Thread: [MASSMAIL]❓ JSON Path Dot Precedence

[MASSMAIL]❓ JSON Path Dot Precedence

From
"David E. Wheeler"
Date:
Hello Hackers,

A question about the behavior of the JSON Path parser. The docs[1] have this to say about numbers:

>  Numeric literals in SQL/JSON path expressions follow JavaScript rules, which are different from both SQL and JSON in
someminor details. For example, SQL/JSON path allows .1 and 1., which are invalid in JSON. 

In other words, this is valid:

david=# select '2.'::jsonpath;
 jsonpath
----------
 2

But this feature creates a bit of a conflict with the use of a dot for path expressions. Consider `0x2.p10`. How should
thatbe parsed? As an invalid decimal expression ("trailing junk after numeric literal”), or as a valid integer 2
followedby the path segment “p10”? Here’s the parser’s answer: 

david=# select '0x2.p10'::jsonpath;
 jsonpath
-----------
 (2)."p10"

So it would seem that, other things being equal, a path key expression (`.foo`) is slightly higher precedence than a
decimalexpression. Is that intentional/correct? 

Discovered while writing my Go lexer and throwing all of Go’s floating point literal examples[2] at it and comparing to
thePostgres path parser. Curiously, this is only an issue for 0x/0o/0b numeric expressions; a decimal expression does
notbehave in the same way: 

david=# select '2.p10'::jsonpath;
ERROR:  trailing junk after numeric literal at or near "2.p" of jsonpath input
LINE 1: select '2.p10'::jsonpath;

Which maybe seems a bit inconsistent.

Thoughts on what the “correct” behavior should be?

Best,

David

  [1]: https://www.postgresql.org/docs/devel/datatype-json.html#DATATYPE-JSONPATH
  [2]: https://tip.golang.org/ref/spec#Floating-point_literals


Re: ❓ JSON Path Dot Precedence

From
Erik Wienhold
Date:
On 2024-04-07 18:13 +0200, David E. Wheeler wrote:
> A question about the behavior of the JSON Path parser. The docs[1]
> have this to say about numbers:
> 
> >  Numeric literals in SQL/JSON path expressions follow JavaScript
> >  rules, which are different from both SQL and JSON in some minor
> >  details. For example, SQL/JSON path allows .1 and 1., which are
> >  invalid in JSON.
> 
> In other words, this is valid:
> 
> david=# select '2.'::jsonpath;
>  jsonpath 
> ----------
>  2
> 
> But this feature creates a bit of a conflict with the use of a dot for
> path expressions.

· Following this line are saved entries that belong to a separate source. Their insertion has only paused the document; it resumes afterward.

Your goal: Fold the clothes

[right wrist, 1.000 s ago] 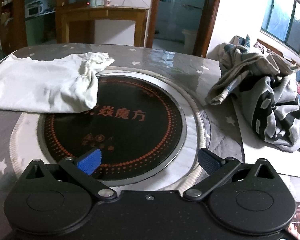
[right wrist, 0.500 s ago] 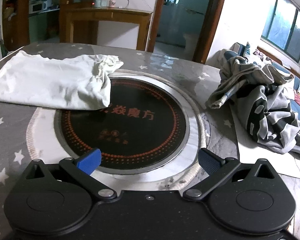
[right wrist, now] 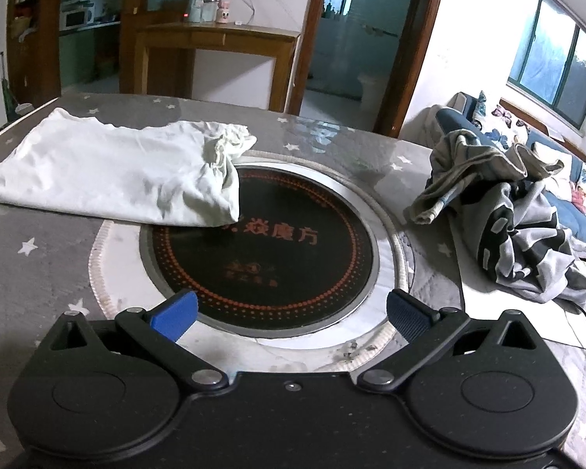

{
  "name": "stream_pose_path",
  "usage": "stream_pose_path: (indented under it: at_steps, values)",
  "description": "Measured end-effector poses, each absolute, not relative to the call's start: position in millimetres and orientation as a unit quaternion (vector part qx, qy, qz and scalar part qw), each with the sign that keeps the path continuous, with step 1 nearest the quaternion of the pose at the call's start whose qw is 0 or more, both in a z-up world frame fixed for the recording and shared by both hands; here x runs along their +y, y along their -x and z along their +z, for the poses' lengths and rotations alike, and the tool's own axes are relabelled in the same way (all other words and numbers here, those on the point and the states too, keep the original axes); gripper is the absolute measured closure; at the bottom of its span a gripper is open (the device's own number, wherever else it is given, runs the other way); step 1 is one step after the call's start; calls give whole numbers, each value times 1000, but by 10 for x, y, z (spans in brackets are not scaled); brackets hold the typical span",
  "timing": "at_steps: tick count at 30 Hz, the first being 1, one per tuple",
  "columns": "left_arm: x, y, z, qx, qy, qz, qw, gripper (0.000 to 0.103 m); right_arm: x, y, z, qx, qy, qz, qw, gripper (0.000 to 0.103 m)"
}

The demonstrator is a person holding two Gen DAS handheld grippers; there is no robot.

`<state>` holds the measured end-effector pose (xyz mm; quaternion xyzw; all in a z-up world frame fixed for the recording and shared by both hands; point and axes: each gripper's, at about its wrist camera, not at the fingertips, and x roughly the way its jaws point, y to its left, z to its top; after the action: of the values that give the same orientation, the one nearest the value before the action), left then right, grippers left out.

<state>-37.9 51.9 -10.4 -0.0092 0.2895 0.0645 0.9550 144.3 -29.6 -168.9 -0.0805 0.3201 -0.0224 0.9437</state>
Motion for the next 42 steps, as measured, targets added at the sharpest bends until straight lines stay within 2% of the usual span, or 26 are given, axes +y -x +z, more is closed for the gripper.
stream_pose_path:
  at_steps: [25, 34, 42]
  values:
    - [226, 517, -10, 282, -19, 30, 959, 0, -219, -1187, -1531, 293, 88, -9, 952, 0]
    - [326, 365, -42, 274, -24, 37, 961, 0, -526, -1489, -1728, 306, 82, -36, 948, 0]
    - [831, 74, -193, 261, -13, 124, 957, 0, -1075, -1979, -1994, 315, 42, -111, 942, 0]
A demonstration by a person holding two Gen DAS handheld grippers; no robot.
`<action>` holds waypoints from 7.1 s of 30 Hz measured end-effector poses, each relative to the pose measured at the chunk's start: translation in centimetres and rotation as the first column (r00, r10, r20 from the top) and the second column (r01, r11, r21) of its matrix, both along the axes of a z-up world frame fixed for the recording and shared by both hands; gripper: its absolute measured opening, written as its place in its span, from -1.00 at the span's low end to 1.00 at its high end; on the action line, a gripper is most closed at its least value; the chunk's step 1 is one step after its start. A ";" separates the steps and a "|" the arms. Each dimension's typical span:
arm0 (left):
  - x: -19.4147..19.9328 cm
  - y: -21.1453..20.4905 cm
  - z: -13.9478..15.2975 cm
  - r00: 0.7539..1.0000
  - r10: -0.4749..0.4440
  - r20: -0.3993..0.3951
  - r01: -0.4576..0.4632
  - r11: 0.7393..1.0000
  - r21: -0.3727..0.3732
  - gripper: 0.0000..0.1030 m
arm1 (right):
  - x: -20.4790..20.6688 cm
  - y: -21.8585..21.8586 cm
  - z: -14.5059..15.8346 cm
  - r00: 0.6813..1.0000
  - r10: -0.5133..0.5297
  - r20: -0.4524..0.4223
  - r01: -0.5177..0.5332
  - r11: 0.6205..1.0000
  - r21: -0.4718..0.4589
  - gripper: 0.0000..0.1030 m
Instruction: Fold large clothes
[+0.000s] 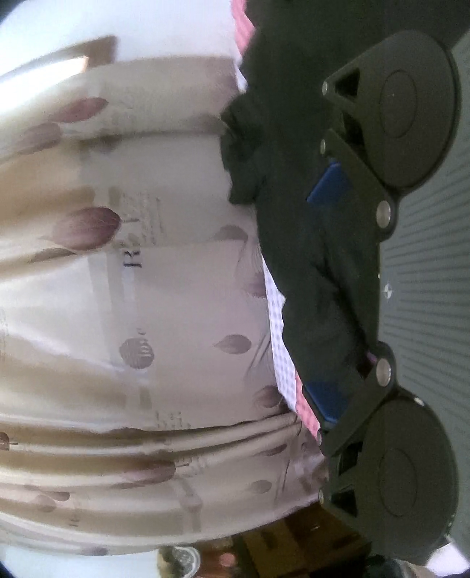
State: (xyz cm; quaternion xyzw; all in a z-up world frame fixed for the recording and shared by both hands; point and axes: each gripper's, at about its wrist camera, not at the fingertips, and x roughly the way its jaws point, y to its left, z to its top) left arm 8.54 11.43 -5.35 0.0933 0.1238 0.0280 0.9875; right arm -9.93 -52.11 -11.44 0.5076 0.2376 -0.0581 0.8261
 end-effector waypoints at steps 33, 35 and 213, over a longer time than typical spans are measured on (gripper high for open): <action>-13.3 10.4 -1.2 0.877 -0.112 -0.467 -0.038 0.953 -0.302 -0.57 | 6.5 -4.0 -0.4 0.978 -0.205 0.037 0.208 0.969 -0.132 0.64; -13.8 9.9 0.3 0.904 -0.081 -0.419 -0.033 0.966 -0.258 -0.23 | 6.4 -4.3 -0.5 0.977 -0.210 0.044 0.213 0.971 -0.104 0.64; 9.9 -2.9 2.8 0.937 -0.343 -0.062 0.218 0.717 -0.662 0.94 | 33.5 22.8 4.7 0.846 0.532 -0.013 -0.499 0.784 -0.370 1.00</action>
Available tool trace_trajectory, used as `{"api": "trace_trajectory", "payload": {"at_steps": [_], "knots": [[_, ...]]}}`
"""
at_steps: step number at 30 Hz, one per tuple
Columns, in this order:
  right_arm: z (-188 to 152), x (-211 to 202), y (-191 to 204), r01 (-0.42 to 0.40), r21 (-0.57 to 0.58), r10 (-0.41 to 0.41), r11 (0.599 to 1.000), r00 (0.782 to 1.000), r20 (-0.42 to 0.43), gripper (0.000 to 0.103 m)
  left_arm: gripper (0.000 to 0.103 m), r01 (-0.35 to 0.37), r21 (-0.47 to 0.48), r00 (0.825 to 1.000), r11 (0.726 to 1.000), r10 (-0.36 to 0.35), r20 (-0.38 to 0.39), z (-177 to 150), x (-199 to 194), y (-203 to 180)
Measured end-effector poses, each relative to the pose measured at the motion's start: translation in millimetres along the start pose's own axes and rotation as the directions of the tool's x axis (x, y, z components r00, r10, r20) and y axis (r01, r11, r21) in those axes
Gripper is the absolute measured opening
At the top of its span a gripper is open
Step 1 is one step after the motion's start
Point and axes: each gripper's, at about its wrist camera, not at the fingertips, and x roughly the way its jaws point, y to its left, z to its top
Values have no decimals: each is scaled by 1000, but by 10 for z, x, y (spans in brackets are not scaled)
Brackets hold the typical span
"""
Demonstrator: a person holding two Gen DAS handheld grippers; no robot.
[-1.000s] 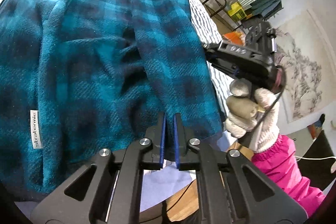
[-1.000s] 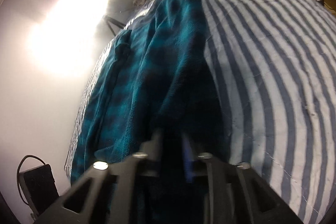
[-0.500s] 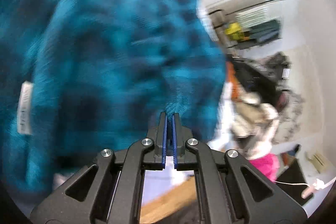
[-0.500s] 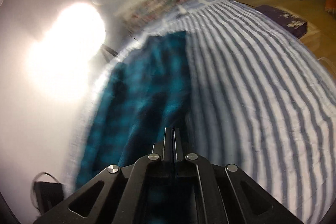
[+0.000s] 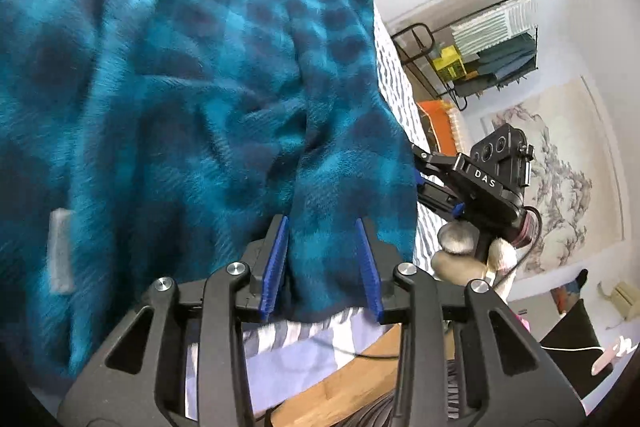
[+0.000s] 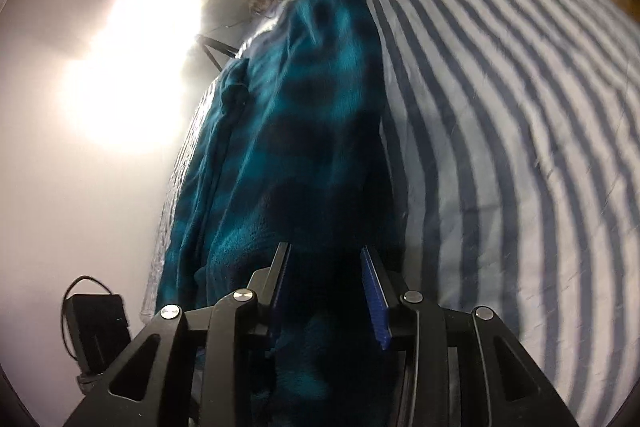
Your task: Fold large clothes
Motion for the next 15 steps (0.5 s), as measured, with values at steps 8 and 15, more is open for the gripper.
{"api": "trace_trajectory", "payload": {"at_steps": [8, 15], "knots": [[64, -422, 326, -19, -28, 23, 999, 992, 121, 0, 4, 88, -11, 996, 996, -88, -5, -163, -153, -133], [50, -499, 178, 36, 7, -37, 999, 994, 99, 26, 12, -4, 21, 1000, 1000, 4, -19, -79, -116, -113]]}}
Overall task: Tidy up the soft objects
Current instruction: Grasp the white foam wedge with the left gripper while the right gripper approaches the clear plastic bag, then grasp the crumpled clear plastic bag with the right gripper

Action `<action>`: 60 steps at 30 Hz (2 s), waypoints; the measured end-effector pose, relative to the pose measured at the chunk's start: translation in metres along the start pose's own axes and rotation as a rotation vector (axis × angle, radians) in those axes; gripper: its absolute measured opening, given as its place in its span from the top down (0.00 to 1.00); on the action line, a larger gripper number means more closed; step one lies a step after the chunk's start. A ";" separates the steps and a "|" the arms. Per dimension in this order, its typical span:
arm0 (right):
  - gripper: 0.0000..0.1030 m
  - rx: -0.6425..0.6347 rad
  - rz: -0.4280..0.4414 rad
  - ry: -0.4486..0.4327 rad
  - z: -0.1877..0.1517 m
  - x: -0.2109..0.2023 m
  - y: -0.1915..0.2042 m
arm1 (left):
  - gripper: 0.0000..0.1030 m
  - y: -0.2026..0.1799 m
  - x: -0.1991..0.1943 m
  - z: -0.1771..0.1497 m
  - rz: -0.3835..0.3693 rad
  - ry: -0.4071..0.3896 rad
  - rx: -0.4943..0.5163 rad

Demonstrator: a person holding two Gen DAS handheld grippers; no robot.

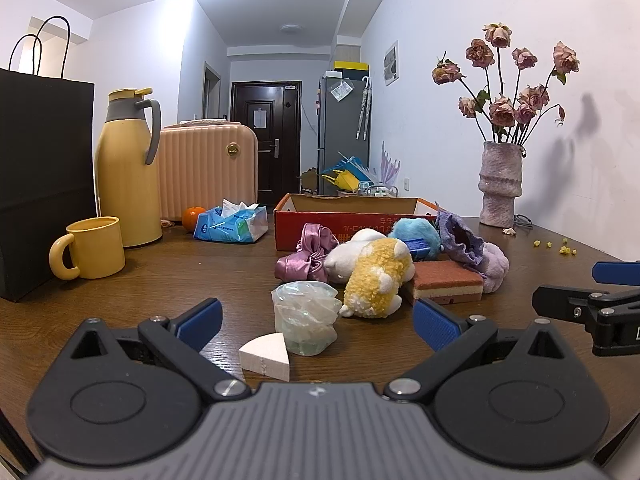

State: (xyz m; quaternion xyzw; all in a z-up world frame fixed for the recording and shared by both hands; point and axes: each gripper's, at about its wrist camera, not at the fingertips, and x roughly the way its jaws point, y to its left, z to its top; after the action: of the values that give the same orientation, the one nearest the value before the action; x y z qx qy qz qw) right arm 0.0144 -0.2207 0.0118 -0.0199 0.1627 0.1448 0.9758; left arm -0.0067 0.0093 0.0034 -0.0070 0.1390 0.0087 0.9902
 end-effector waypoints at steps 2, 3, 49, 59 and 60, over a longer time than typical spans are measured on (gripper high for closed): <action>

Consider `0x2.p10`. How should that be parsed? As an
> invalid decimal expression ("trailing junk after numeric literal”), or
> as a valid integer 2 followed by the path segment “p10”? Here’s the
> parser’s answer:
> 
> david=# select '0x2.p10'::jsonpath;
>  jsonpath  
> -----------
>  (2)."p10"
> 
> So it would seem that, other things being equal, a path key expression
> (`.foo`) is slightly higher precedence than a decimal expression. Is
> that intentional/correct?

I guess jsonpath assumes that hex, octal, and binary literals are
integers.  So there's no ambiguity about any fractional part that might
follow.

> Discovered while writing my Go lexer and throwing all of Go’s floating
> point literal examples[2] at it and comparing to the Postgres path
> parser. Curiously, this is only an issue for 0x/0o/0b numeric
> expressions; a decimal expression does not behave in the same way:
> 
> david=# select '2.p10'::jsonpath;
> ERROR:  trailing junk after numeric literal at or near "2.p" of jsonpath input
> LINE 1: select '2.p10'::jsonpath;

It scans the decimal "2." and then finds junks "p10".

Works with a full decimal:

    test=# select '3.14.p10'::jsonpath;
       jsonpath
    --------------
     (3.14)."p10"
    (1 row)

And with extra whitespace to resolve the ambiguity:

    test=# select '2 .p10'::jsonpath;
     jsonpath
    -----------
     (2)."p10"
    (1 row)

> Which maybe seems a bit inconsistent.
> 
> Thoughts on what the “correct” behavior should be?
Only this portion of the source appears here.